Only once, when I lived in San Diego. I grew it over winter, mixed with oats, and turned it under when it flowered. My main reason for doing so was for the organic matter, since the soil in that garden was basically hard desert clay. I had access to composted horse manure for nitrogen, which was turned under along with the cover crop. It took a couple years to turn that hard clay into good workable soil.

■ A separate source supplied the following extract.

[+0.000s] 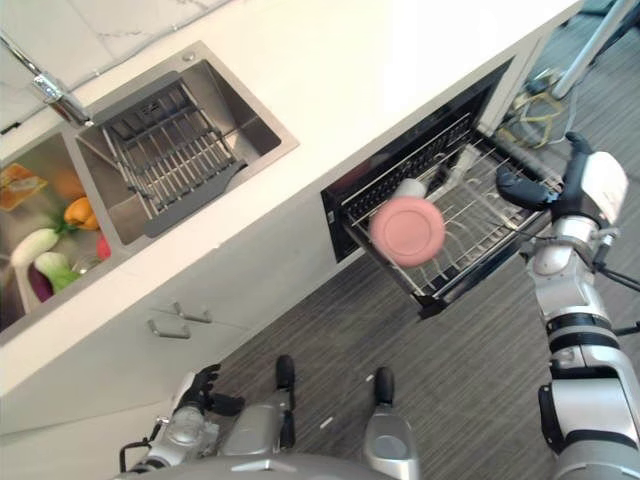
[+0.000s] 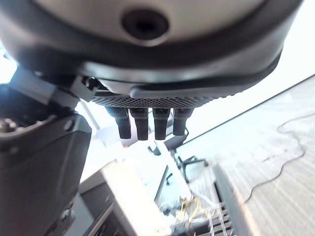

Re: nitrogen fixation. At present I don't really appear to have a problem with nodulation of legumes, so the organisms must survive in the soil between seasons. Soybean nodulation is especially strong, so those bacteria must be very persistent. Phaseolus beans are healthy, but on the rare occasion when I uproot one, they generally have few nodules. Vignas are the only legume which seems to benefit from inoculation here, so that bacteria must not be as cold hardy.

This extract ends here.